In the material below, find each line with the word "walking" and list it.

**Dataset content**

########

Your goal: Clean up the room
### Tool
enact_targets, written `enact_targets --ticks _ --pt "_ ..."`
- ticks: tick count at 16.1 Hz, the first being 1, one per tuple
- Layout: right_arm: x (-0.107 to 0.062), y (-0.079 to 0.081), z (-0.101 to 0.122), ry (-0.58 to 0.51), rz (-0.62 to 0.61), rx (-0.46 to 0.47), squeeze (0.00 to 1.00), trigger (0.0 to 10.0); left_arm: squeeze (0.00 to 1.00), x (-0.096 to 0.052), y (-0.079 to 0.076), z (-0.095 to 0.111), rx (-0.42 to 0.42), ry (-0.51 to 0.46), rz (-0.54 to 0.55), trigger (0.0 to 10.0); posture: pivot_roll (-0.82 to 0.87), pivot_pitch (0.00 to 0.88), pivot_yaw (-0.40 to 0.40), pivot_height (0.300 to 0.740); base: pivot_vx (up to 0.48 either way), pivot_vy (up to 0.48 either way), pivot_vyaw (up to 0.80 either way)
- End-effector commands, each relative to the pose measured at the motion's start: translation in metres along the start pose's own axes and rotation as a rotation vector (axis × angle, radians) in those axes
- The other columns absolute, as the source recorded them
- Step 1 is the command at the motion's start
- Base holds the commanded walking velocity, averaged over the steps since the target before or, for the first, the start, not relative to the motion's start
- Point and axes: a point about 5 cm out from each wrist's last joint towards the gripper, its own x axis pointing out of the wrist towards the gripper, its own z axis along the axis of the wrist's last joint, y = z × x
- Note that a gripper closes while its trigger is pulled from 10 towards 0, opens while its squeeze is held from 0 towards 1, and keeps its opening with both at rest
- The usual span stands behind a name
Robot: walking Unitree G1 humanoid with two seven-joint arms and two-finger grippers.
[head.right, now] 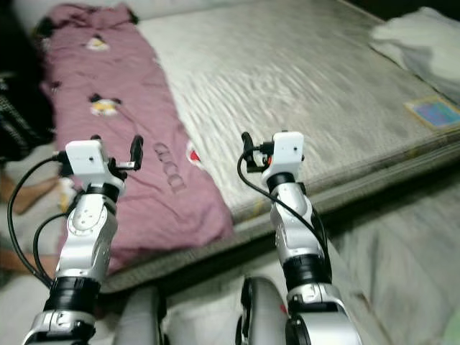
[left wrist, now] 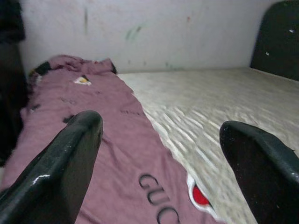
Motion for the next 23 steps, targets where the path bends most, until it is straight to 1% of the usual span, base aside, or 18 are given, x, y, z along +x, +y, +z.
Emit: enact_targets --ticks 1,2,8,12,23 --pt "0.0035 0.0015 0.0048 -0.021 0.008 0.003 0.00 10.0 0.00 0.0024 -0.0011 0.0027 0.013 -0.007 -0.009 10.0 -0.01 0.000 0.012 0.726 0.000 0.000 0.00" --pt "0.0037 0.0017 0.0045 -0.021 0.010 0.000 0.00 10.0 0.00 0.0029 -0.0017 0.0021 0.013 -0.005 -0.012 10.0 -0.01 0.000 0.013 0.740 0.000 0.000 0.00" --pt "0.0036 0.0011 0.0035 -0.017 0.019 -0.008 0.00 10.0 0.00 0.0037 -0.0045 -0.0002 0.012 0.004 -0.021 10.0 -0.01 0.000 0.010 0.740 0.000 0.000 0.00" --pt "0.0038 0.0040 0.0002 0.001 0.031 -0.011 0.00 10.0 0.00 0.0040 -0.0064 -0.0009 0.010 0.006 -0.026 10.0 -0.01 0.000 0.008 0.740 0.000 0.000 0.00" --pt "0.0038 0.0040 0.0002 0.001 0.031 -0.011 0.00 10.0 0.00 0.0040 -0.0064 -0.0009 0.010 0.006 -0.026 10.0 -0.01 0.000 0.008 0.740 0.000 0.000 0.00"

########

**Written solution**
- Base holds the commanded walking velocity, averaged over the steps since the target before or, for the first, the start, not relative to the motion's start
Robot: walking Unitree G1 humanoid with two seven-joint arms and two-finger grippers.

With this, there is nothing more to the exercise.